**TASK DIRECTIONS**:
Reproduce all of the data exactly.

[[ DATA EXCERPT open ]]

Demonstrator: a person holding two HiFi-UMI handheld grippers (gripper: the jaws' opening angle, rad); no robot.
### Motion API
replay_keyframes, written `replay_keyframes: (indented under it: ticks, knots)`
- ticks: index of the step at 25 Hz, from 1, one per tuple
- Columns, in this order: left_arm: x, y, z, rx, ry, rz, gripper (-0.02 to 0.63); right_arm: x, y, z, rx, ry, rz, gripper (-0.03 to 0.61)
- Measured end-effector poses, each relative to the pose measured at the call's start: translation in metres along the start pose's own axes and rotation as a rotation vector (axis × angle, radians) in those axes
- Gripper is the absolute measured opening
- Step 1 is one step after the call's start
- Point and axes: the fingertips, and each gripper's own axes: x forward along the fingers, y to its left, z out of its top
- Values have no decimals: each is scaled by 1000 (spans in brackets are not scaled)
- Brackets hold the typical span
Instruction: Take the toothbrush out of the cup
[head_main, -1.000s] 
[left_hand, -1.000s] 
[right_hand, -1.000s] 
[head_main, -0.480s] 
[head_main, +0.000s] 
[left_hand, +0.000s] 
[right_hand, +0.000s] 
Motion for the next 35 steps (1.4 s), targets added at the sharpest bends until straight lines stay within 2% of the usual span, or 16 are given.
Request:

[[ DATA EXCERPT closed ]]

**RESPONSE TO THIS TASK**:
Demonstrator: a person holding two HiFi-UMI handheld grippers (gripper: the jaws' opening angle, rad); no robot.
### Motion API
replay_keyframes, written `replay_keyframes: (indented under it: ticks, knots)`
- ticks: index of the step at 25 Hz, from 1, one per tuple
- Columns, in this order: left_arm: x, y, z, rx, ry, rz, gripper (-0.02 to 0.63); right_arm: x, y, z, rx, ry, rz, gripper (-0.03 to 0.61)
- Measured end-effector poses, each relative to the pose measured at the call's start: translation in metres along the start pose's own axes and rotation as a rotation vector (axis × angle, radians) in those axes
- Gripper is the absolute measured opening
- Step 1 is one step after the call's start
- Point and axes: the fingertips, and each gripper's own axes: x forward along the fingers, y to its left, z out of its top
- Values have no decimals: each is scaled by 1000 (spans in brackets are not scaled)
- Brackets hold the typical span
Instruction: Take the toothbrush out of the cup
[head_main, -1.000s] 
[left_hand, -1.000s] 
[right_hand, -1.000s] 
[head_main, -0.480s] 
[head_main, +0.000s] 
[left_hand, +0.000s] 
[right_hand, +0.000s] 
Motion for the next 35 steps (1.4 s), targets added at the sharpest bends until straight lines stay within 2% of the usual span, or 16 are given.
Request:

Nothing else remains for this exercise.